Published James Diekmann on September 27, 2017
Traveling is fun when it’s for vacation. Traveling for work can be tiring, but is also very rewarding. Since I started working at VUV in 2014, I’ve been quite the world traveler. I’ve been to Asia and across Europe and the Middle East. But who am I kidding, the real-world traveler is our nearest and dearest VGA-100, the fuel analysis vacuum ultraviolet spectrometer.
This detector has been all over the map! Well over 20 distinct locations (Figure 1), slowly dotting it’s away across each major country, leaving a pleasant and lasting impression.
Earlier this year, VUV Analytics saw the publication of the first ASTM International method for gas chromatography – vacuum ultraviolet absorption spectroscopy detection. ASTM D8071 – 17 focuses on a mass and volume percent breakdown of class and carbon number analysis for gasoline-range fuels. Specifically, the method reports Paraffins, Isoparaffins, Olefins, Naphthenes and Aromatics (PIONA), select hydrocarbons like benzene, plus oxygenates like ethanol. For more information about the method, check out this link: https://www.astm.org/Standards/D8071.htm.
Since the publication of ASTM D8071, my colleagues and I have had the opportunity to display our technology across the globe and highlight our strengths with gasoline-range fuels analysis. What’s that you ask? How innovative is VUV for fuels analysis? Well let me tell you! It so happens that there are spectral characteristics that are common to compound classes, spectral fingerprints that are intrinsic properties for GC-compatible molecules (Figure 2).
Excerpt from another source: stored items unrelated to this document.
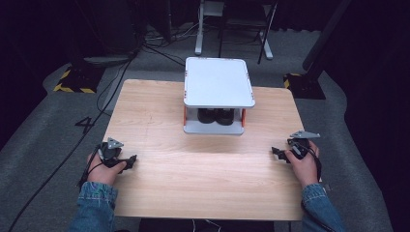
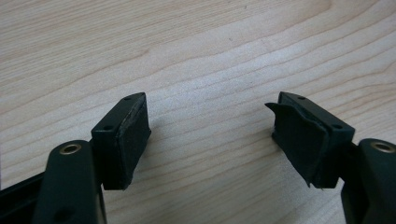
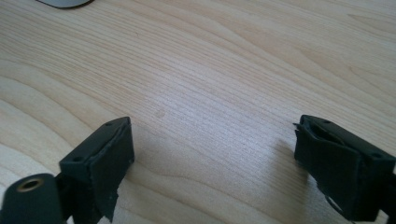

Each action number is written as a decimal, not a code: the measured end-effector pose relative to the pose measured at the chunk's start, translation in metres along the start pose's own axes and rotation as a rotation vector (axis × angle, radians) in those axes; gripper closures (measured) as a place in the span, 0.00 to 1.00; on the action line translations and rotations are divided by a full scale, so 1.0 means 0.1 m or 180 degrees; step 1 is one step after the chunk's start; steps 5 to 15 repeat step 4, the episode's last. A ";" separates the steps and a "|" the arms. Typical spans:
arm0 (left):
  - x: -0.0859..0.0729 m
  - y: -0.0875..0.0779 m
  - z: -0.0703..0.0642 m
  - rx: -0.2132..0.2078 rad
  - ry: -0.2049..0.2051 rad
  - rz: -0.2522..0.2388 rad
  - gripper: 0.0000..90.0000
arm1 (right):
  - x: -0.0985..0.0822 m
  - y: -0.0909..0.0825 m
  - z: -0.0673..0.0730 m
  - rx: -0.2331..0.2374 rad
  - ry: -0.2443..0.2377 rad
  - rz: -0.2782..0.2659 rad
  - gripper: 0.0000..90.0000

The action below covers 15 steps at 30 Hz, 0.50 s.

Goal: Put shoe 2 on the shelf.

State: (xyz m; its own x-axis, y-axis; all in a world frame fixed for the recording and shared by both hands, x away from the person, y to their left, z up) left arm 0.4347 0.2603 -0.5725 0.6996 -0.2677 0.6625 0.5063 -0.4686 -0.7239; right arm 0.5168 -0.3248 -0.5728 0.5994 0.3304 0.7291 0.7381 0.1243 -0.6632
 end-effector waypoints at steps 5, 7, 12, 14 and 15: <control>0.00 0.01 0.00 -0.0019 -0.0011 -0.0034 0.29 | 0.01 0.01 0.01 -0.0015 0.0009 0.0003 0.11; 0.00 0.01 0.00 -0.0019 -0.0011 -0.0034 0.29 | 0.01 0.01 0.01 -0.0015 0.0009 0.0003 0.11; 0.00 0.01 0.00 -0.0019 -0.0011 -0.0034 0.29 | 0.01 0.01 0.01 -0.0015 0.0009 0.0003 0.11; 0.00 0.01 0.00 -0.0019 -0.0011 -0.0034 0.29 | 0.01 0.01 0.01 -0.0015 0.0009 0.0003 0.11; 0.00 0.01 0.00 -0.0019 -0.0011 -0.0034 0.29 | 0.01 0.01 0.01 -0.0015 0.0009 0.0003 0.11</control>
Point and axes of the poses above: each handheld gripper's, and its own axes: y roughly forward along the jaws, x roughly out of its top, z roughly to its left, the point moved 10 cm from there along y, roughly forward along the jaws, and after that the axes turned 14 degrees about -x, right-handed, at the moved point
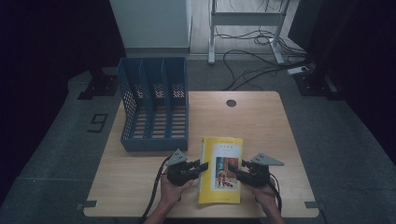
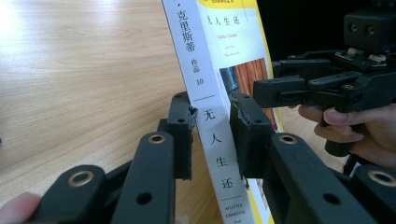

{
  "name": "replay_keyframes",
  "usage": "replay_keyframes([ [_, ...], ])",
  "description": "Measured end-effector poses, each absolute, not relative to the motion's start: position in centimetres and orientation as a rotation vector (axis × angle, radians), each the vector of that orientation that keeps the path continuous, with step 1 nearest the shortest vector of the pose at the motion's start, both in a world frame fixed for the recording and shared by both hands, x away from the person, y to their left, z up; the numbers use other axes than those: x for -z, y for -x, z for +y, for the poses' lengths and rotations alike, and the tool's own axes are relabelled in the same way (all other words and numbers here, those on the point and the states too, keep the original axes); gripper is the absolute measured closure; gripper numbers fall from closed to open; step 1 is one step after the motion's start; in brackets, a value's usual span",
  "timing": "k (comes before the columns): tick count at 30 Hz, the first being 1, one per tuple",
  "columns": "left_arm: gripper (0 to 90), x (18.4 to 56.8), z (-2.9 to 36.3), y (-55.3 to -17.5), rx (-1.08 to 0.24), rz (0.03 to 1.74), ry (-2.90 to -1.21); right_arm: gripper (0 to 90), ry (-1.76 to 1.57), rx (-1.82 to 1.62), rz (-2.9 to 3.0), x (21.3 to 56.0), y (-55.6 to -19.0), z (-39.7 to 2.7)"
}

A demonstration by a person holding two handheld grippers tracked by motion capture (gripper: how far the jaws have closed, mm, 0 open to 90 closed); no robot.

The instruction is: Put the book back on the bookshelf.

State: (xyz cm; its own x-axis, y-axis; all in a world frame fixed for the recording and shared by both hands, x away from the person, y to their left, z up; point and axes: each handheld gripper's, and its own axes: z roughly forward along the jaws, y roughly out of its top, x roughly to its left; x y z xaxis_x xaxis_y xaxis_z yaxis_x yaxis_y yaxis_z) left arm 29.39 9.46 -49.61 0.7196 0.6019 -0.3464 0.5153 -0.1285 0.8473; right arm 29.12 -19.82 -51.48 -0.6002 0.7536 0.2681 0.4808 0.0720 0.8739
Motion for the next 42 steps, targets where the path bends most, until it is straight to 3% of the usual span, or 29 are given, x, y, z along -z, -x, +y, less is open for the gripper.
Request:
replay_keyframes([
  [15,71.8,49.3,9.4,-28.9,-0.097,0.847,-1.77,43.9,-1.29,-1.536,2.101,51.5,-29.3,-20.0],
  [22,72.7,48.9,9.2,-28.4,-0.105,0.805,-1.771,28.1,-1.355,-1.534,2.056,51.3,-29.5,-20.3],
  [28,73.2,48.7,9.1,-28.1,-0.104,0.787,-1.772,21.9,-1.39,-1.576,2.024,51.2,-29.6,-20.5],
  [42,73.4,48.6,9.1,-28.0,-0.103,0.772,-1.78,17.8,-1.404,-1.636,2.061,50.9,-30.0,-19.5],
])
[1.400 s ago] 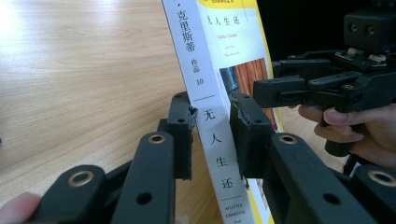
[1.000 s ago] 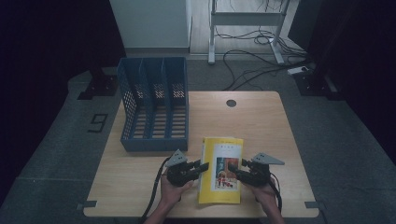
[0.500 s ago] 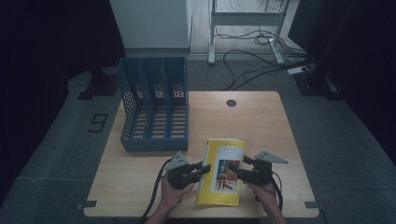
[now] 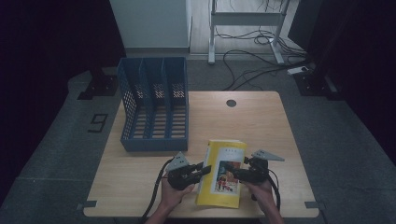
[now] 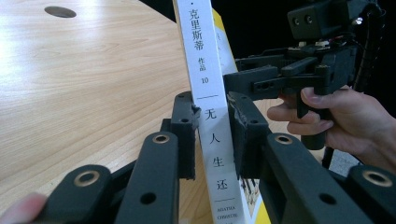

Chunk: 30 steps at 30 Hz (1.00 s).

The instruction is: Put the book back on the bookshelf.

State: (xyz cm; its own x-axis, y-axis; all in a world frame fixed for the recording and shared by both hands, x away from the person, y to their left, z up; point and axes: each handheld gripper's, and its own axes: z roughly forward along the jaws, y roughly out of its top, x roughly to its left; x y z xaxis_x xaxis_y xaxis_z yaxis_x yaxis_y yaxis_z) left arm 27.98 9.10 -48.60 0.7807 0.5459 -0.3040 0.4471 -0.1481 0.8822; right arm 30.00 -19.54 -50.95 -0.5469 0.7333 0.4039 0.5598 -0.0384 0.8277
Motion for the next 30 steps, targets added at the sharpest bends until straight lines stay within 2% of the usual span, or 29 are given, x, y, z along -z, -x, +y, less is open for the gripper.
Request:
replay_keyframes([
  [13,73.5,46.0,9.2,-26.2,-0.214,0.657,-1.77,25.6,-1.235,-1.646,1.987,48.5,-28.4,-19.5],
  [22,71.6,45.9,9.1,-26.2,-0.213,0.62,-1.791,27.3,-1.169,-1.661,1.969,48.5,-28.1,-19.6],
  [27,63.1,45.9,9.1,-26.4,-0.175,0.615,-1.803,28.0,-1.123,-1.708,1.984,48.4,-27.9,-19.5],
  [30,62.3,45.9,9.4,-26.6,-0.179,0.639,-1.791,28.4,-1.077,-1.713,1.994,48.3,-27.7,-19.2],
])
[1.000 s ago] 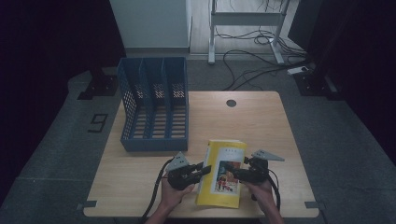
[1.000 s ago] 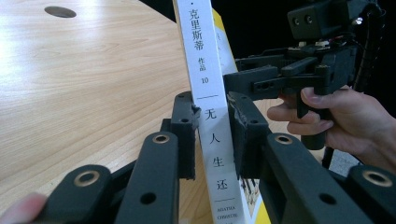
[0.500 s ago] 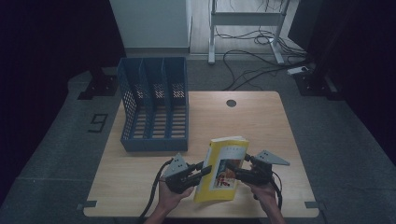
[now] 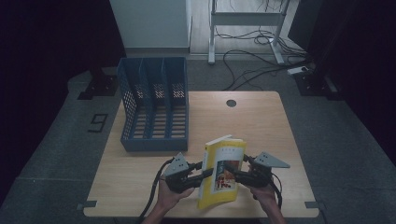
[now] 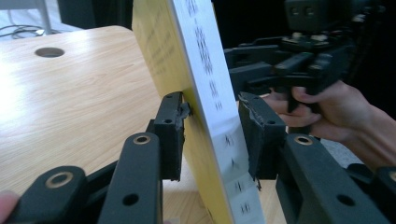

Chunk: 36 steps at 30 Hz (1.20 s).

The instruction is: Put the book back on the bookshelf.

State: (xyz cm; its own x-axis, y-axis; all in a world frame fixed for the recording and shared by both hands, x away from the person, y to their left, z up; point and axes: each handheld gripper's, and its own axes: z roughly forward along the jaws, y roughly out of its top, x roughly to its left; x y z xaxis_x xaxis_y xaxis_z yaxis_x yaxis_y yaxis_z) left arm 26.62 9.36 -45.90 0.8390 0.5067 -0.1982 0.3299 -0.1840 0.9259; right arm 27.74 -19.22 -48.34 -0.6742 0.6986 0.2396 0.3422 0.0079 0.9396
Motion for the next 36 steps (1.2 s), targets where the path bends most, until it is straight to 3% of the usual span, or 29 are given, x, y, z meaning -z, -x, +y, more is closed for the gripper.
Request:
replay_keyframes([
  [4,63.0,45.9,9.5,-26.7,-0.144,0.644,-1.759,30.4,-1.023,-1.739,2.017,48.3,-27.5,-18.9],
  [6,70.0,45.8,9.5,-26.5,-0.147,0.635,-1.748,31.1,-0.963,-1.74,2.053,48.3,-27.3,-18.2],
  [10,72.8,45.7,9.5,-26.3,-0.18,0.646,-1.753,32.8,-0.938,-1.722,2.055,47.9,-27.0,-17.9],
  [25,74.3,45.7,9.3,-26.2,-0.187,0.661,-1.743,34.2,-0.941,-1.719,2.05,48.1,-27.1,-18.1],
  [30,75.0,45.7,9.4,-26.2,-0.174,0.657,-1.733,26.7,-1.014,-1.676,2.083,48.4,-27.6,-18.2],
  [36,75.2,45.6,9.3,-26.1,-0.183,0.657,-1.729,29.6,-0.992,-1.658,2.09,47.9,-27.3,-17.6],
])
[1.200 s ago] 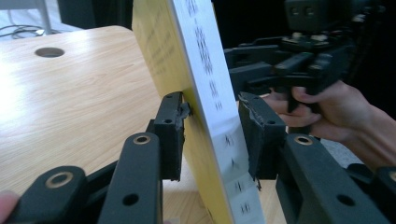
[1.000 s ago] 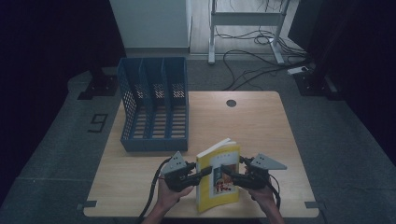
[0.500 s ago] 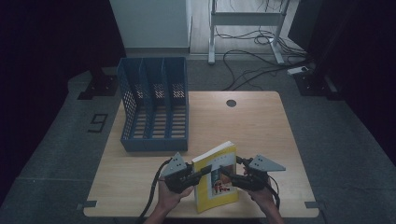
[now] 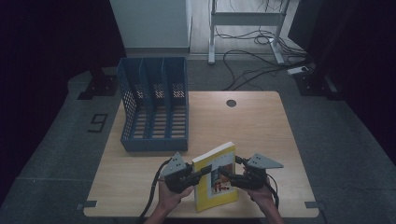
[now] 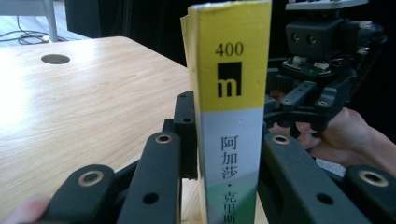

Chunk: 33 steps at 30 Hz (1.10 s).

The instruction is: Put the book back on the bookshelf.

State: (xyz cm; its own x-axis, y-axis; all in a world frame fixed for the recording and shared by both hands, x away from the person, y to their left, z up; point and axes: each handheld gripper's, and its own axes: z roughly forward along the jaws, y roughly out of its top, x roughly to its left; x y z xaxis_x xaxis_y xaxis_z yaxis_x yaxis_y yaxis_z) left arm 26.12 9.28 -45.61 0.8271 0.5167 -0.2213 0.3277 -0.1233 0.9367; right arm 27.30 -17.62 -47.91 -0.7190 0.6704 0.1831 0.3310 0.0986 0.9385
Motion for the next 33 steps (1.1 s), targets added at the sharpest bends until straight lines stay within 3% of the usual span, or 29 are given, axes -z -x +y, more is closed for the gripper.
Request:
replay_keyframes([
  [4,75.6,44.4,8.8,-25.9,-0.232,0.63,-1.73,35.7,-0.953,-1.626,2.018,47.0,-26.7,-17.8],
  [10,74.9,43.9,7.8,-25.0,-0.349,0.551,-1.748,37.0,-0.889,-1.608,1.957,45.7,-25.9,-18.5],
  [20,70.7,44.6,8.1,-24.8,-0.347,0.525,-1.724,36.4,-0.83,-1.669,1.972,46.3,-25.8,-18.1],
  [33,75.0,44.7,8.4,-25.0,-0.375,0.593,-1.697,37.7,-0.872,-1.659,1.991,47.0,-26.2,-18.0],
])
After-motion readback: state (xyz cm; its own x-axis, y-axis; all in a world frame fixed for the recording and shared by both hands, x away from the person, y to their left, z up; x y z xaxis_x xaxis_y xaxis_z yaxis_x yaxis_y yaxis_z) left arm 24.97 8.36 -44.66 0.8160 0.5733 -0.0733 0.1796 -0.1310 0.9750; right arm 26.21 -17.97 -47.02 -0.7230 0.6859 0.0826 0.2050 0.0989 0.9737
Now, I’ll spare everyone the details of how this exactly works (unless you want to shoot me an e-mail and then I will expound on it in detail!). Essentially a molecule’s far-UV spectrum is robust, repeatable, and reliable due to the nature of first principle detection and quantum mechanics. This allows for an effortless qualitative and quantitative characterization of gasoline-range fuel streams, including spectral deconvolution for complex samples.
It’ll only be a matter of time before we have a VUV detector (or more) in each nation that processes finished gasoline and other gasoline-range blending streams! And that means more frequent world traveling for me.